(Records from a collection)
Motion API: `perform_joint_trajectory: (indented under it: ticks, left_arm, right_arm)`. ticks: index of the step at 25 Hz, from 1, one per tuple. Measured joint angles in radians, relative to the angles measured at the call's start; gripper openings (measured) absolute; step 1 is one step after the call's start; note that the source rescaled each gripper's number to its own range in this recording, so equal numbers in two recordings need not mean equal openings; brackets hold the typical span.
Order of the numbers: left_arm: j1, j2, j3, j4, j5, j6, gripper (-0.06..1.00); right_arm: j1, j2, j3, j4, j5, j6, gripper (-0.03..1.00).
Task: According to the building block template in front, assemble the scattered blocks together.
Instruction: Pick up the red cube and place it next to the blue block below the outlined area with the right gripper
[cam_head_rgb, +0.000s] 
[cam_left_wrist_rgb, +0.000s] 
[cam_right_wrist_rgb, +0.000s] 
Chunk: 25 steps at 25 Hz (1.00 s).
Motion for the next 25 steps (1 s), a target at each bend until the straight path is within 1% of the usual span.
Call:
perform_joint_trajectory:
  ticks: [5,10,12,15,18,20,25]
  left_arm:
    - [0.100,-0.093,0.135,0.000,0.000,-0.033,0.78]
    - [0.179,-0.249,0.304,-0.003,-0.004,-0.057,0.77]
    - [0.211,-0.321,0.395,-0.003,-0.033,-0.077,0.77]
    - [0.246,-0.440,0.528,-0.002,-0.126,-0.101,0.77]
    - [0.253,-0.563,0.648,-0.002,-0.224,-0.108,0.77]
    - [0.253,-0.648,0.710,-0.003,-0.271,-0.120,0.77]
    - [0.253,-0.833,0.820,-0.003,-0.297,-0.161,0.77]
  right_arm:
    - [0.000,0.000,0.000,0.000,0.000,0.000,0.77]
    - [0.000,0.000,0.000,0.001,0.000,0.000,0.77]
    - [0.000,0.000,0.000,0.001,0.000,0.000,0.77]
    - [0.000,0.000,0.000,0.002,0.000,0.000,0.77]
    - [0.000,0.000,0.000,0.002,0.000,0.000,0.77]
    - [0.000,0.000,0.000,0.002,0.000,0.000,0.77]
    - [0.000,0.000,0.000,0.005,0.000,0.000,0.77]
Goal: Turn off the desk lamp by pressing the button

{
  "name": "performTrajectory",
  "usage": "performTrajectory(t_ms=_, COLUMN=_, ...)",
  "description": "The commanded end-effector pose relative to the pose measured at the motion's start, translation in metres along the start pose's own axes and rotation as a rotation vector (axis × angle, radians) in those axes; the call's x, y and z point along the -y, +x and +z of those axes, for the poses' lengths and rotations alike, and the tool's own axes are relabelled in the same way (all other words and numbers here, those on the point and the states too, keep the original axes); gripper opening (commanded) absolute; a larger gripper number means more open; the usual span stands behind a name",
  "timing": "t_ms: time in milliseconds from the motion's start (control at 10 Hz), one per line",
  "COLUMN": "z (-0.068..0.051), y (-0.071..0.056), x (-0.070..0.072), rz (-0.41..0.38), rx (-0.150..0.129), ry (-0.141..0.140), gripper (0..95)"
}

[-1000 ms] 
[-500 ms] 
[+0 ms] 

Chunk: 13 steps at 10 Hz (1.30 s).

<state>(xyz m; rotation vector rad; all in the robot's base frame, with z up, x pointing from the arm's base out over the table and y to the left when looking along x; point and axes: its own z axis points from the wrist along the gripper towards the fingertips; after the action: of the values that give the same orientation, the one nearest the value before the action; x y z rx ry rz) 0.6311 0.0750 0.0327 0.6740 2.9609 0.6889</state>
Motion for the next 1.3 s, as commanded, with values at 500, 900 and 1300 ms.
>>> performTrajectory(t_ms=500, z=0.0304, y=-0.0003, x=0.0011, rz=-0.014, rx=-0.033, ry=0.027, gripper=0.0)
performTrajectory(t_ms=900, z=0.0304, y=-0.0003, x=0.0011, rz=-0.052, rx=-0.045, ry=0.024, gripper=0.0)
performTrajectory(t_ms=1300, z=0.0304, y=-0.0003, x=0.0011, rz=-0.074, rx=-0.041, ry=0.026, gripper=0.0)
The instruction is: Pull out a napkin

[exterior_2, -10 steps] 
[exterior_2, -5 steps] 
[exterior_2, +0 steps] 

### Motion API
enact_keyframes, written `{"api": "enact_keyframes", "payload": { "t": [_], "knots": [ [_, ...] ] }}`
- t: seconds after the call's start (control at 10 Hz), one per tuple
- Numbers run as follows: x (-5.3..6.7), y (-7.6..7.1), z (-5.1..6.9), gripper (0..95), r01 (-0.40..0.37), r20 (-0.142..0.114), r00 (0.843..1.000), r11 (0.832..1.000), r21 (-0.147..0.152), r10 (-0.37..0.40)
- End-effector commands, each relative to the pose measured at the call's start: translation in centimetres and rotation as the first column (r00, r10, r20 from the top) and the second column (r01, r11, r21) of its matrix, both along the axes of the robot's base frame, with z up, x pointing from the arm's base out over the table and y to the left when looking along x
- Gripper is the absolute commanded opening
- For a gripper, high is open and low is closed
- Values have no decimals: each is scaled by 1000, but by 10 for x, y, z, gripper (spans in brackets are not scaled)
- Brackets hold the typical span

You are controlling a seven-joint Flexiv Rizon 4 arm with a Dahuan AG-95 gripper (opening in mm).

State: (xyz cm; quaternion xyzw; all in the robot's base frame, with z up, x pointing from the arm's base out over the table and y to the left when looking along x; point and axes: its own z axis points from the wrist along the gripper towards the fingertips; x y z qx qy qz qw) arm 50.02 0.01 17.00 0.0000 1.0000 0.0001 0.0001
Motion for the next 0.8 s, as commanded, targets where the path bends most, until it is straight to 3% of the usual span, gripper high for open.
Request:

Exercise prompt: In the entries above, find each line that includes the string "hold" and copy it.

Answer space:
Motion API: `perform_joint_trajectory: (indented under it: ticks, left_arm, right_arm)`. ticks: index of the step at 25 Hz, from 1, one per tuple. Measured joint angles in radians, relative to the angles measured at the call's start; gripper openings (measured) absolute; step 1 is one step after the call's start; note that the source rescaled each gripper's number to its own range in this recording, so equal numbers in two recordings need not mean equal openings; brackets hold the typical span.
- Brackets hold the typical span

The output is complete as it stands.